**EXERCISE:**
In the listing below, find each line containing "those" and report it.

**AVAILABLE DATA:**
***

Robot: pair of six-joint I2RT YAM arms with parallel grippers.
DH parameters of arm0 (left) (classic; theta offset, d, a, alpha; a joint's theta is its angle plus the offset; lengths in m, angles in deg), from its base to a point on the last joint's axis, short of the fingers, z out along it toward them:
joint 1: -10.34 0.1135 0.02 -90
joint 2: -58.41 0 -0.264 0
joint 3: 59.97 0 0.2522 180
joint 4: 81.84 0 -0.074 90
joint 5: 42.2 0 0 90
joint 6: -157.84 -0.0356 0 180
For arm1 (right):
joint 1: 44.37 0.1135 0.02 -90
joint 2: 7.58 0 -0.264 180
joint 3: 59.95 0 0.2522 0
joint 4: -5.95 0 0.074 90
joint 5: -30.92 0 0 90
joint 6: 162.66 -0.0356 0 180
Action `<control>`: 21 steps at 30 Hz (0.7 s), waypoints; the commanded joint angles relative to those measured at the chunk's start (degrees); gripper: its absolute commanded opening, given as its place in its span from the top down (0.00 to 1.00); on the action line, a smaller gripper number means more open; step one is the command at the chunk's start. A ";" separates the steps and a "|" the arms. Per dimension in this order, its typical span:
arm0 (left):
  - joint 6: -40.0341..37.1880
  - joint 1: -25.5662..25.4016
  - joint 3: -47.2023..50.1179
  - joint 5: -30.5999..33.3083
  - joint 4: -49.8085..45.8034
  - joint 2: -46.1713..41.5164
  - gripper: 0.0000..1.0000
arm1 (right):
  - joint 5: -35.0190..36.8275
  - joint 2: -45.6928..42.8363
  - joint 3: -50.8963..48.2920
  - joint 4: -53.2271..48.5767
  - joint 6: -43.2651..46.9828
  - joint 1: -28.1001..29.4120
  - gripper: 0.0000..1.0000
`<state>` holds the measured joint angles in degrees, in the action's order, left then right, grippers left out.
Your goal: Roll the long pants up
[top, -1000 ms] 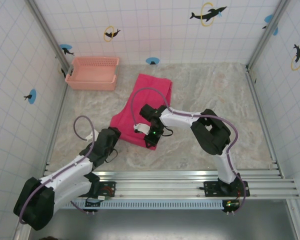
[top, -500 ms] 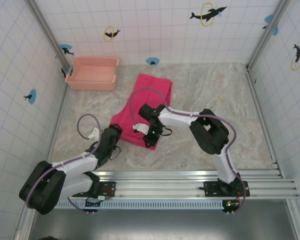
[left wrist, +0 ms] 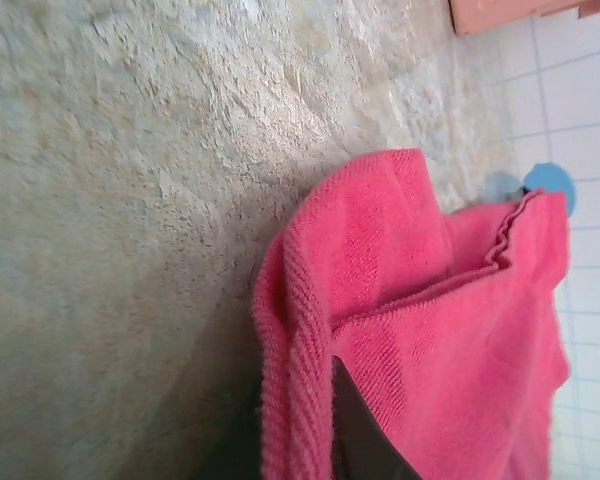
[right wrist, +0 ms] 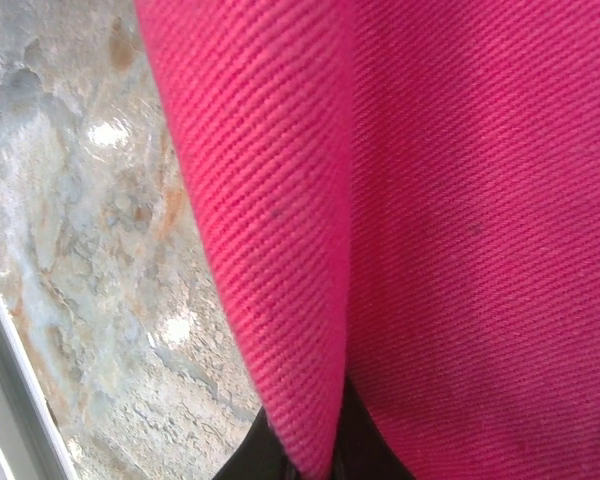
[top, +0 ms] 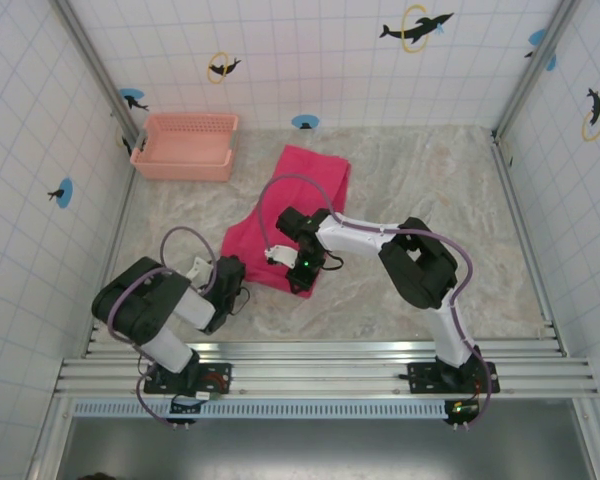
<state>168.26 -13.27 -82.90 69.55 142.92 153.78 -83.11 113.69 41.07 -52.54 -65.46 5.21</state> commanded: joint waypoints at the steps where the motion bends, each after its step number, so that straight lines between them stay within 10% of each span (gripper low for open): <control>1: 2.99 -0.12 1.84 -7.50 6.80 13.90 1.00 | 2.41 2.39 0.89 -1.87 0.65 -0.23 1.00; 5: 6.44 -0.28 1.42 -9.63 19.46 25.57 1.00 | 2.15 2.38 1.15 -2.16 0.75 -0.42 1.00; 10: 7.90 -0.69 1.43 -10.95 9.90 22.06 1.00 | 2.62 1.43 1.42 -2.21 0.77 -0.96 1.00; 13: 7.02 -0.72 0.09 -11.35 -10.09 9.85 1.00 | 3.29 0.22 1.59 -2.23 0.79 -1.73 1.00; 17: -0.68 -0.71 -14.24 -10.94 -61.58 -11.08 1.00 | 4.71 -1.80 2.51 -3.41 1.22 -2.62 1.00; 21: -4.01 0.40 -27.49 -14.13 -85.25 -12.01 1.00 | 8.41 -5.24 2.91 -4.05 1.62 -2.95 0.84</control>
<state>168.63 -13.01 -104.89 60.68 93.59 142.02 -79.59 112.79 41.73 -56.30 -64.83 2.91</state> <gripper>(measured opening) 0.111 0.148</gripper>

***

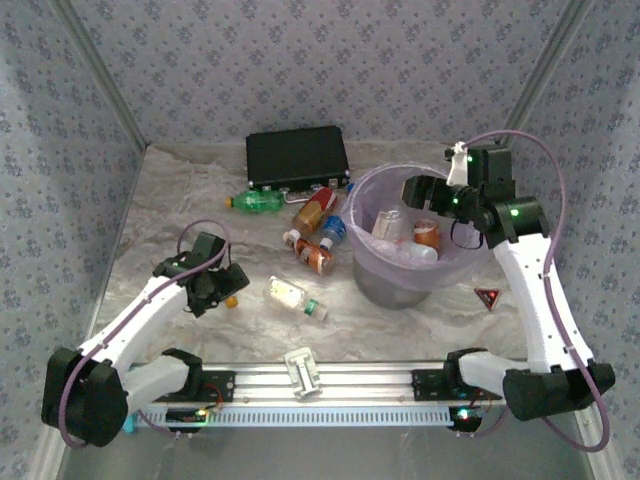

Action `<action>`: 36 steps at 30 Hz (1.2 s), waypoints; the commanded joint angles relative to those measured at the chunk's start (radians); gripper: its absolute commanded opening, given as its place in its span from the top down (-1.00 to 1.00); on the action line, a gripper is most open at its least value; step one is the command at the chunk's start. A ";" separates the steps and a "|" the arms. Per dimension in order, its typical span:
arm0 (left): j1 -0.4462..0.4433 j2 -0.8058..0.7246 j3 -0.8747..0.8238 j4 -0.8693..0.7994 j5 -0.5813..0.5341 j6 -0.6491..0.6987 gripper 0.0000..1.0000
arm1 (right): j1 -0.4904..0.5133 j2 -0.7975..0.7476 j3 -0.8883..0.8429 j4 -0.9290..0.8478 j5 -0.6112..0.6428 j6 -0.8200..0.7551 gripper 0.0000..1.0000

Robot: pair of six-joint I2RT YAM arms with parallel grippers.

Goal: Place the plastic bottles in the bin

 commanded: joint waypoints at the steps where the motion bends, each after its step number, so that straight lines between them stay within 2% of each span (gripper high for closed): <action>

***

**PROBLEM SOLUTION:**
Action `<control>`: 21 steps at 30 Hz (0.7 s), waypoints; the commanded joint angles relative to those measured at the chunk's start (degrees); gripper: its absolute commanded opening, given as its place in its span from the top down (0.00 to 1.00); on the action line, a smaller gripper number means more open; step one is the command at the chunk's start. A ";" separates the steps and a "|" the arms. Per dimension in this order, its typical span:
Action `<action>`: 36 steps at 30 Hz (1.2 s), waypoints; the commanded joint angles relative to those measured at the chunk's start (radians); gripper: its absolute commanded opening, given as its place in its span from the top down (-1.00 to 1.00); on the action line, a gripper is most open at its least value; step one is the command at the chunk's start. A ";" separates the steps and a "|" the arms. Per dimension in order, its typical span:

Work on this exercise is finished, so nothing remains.